The Expert Panel on Constitutional Recognition of Aboriginal and Torres Strait Islander peoples has released a discussion paper which sets out some ideas for amending the Constitution.
The ideas include:
• introducing a preamble or a new provision in the body of the Constitution that recognises Indigenous peoples’ distinct cultural identity and their prior ownership and custodianship of Australian land and waters;
• amending the parts of the Constitution that could potentially be used to make racially discriminatory laws;
• introducing a guarantee of non-discrimination and racial equality for all Australians;
• adding a power that would allow the Commonwealth Government to pass laws to protect the culture, historical disadvantage and unique place of Indigenous peoples;
• adding a power that would allow the Commonwealth Government to enter into specific agreements with Indigenous communities in relation to issues such as education and rights to land. These agreements would have the force and effect of Commonwealth law.

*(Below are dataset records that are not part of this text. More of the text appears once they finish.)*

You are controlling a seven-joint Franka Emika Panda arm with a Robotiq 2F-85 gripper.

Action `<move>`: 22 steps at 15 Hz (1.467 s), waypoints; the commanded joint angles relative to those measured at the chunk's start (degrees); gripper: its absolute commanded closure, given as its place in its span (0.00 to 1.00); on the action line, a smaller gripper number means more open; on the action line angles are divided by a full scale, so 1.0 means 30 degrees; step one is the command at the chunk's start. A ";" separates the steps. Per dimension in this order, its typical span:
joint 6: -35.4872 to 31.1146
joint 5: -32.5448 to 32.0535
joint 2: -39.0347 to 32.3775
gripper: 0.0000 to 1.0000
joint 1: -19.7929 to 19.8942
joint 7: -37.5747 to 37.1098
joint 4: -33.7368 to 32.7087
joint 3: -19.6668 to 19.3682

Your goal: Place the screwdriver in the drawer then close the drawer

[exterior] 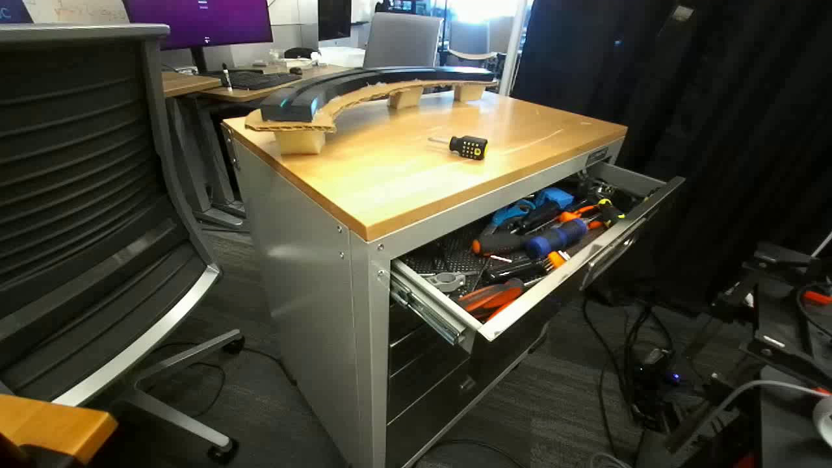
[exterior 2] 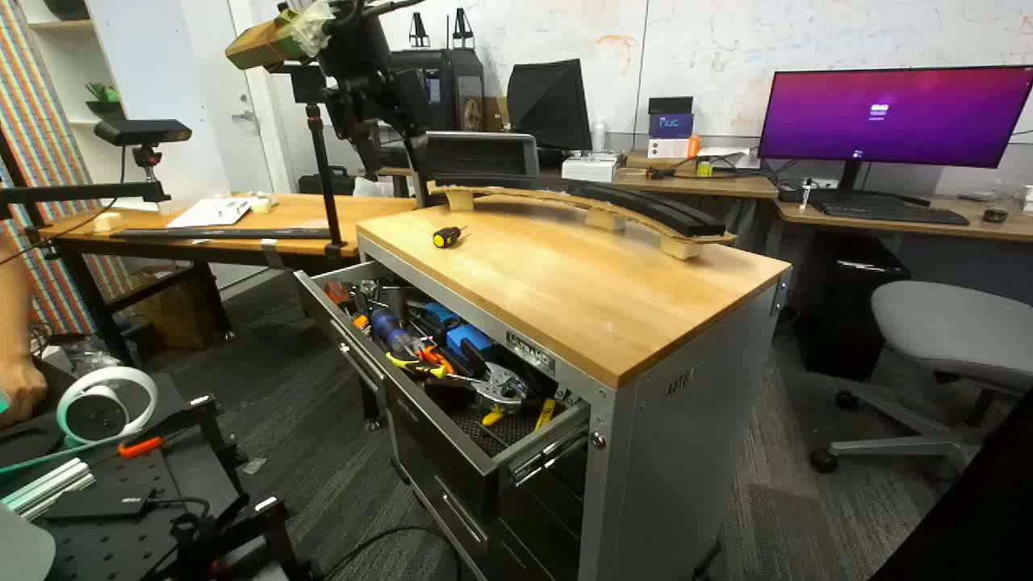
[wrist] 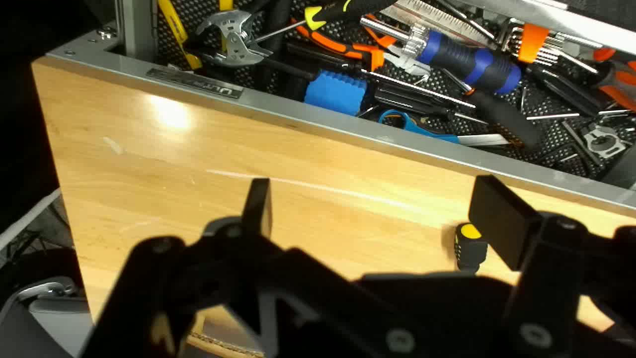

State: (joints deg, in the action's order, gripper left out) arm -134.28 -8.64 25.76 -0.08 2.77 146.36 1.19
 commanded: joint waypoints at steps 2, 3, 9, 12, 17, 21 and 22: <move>0.0055 0.0017 0.0021 0.00 0.0000 0.0009 -0.0208 0.0006; 0.0055 0.0017 0.0045 0.00 0.0001 0.0009 -0.0249 0.0007; 0.0056 0.0017 0.0046 0.00 0.0001 0.0009 -0.0266 0.0007; -0.0111 -0.0192 -0.1422 0.00 -0.0451 -0.1411 -0.0922 0.1351; -0.0282 0.0033 -0.5373 0.00 -0.1894 -0.3734 -0.3253 0.3591; -0.1623 -0.2887 -0.8500 0.00 -0.2074 -0.6777 -0.5649 0.4416; -0.1695 -0.3886 -0.9174 0.00 -0.2142 -0.7513 -0.6330 0.4300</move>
State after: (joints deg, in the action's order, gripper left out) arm -137.95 -13.49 5.11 -6.35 -13.97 134.48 14.30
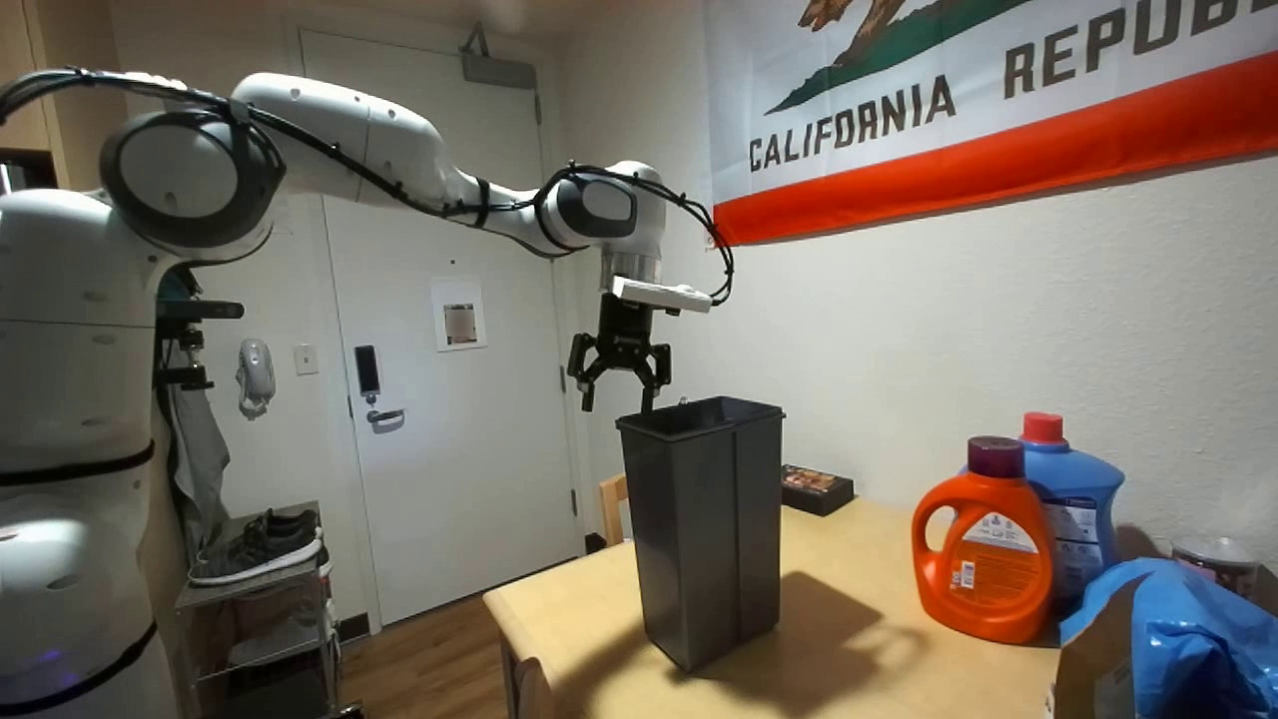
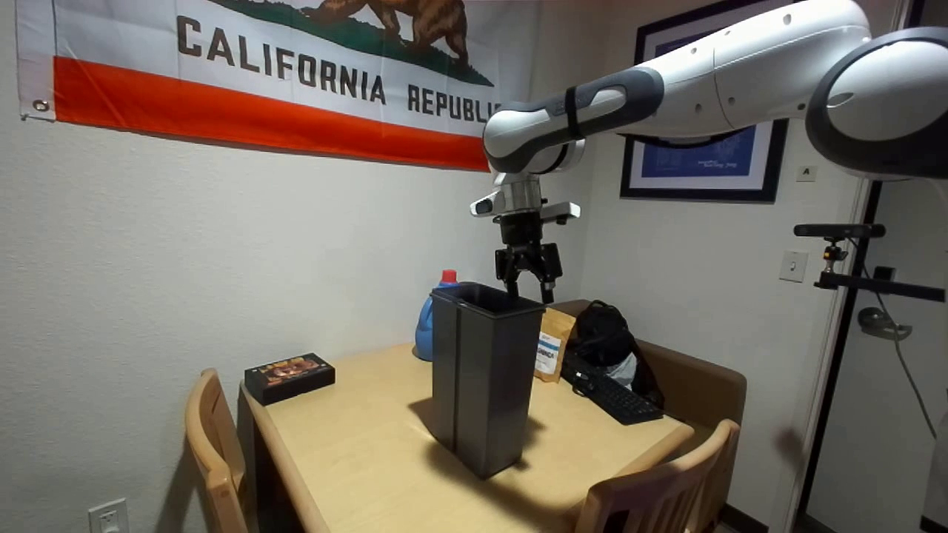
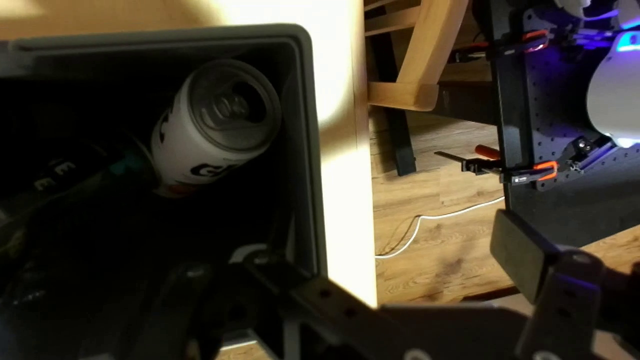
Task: Move the gray bin to the right
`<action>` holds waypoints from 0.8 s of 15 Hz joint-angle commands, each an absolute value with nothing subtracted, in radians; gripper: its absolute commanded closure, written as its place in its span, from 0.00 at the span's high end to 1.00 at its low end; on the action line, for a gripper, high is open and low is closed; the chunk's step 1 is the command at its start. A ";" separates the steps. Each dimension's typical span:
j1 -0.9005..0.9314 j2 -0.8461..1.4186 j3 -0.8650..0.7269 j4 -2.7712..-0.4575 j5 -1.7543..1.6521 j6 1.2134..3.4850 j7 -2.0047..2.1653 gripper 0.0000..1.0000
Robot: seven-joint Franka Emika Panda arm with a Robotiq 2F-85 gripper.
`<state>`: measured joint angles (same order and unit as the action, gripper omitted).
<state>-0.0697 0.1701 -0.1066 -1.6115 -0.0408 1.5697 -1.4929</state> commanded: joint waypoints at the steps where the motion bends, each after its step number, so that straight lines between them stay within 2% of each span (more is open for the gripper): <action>1: -0.094 0.117 -0.096 -1.711 -0.118 1.710 -1.506 1.00; 5: -0.094 0.104 -0.092 -1.778 -0.205 1.873 -1.483 1.00; 12: -0.086 0.060 -0.077 -1.879 -0.208 1.987 -1.470 1.00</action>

The discussion paper asks a number of questions about Constitutional recognition including:
• Would recognition of Indigenous peoples in Australia’s Constitution more accurately reflect the national identity?
• How important are each of the forms of recognition outlined in the discussion paper?
• Are there other ideas for constitutional recognition of Indigenous Australians not contained in this paper that the Panel should consider?
The Panel is currently calling for submissions about any of the points raised in the Discussion Paper or any other ideas for amending the Constitution. Information about how to make a submission can be accessed here.
The Panel will report its findings to the Government by December 2011.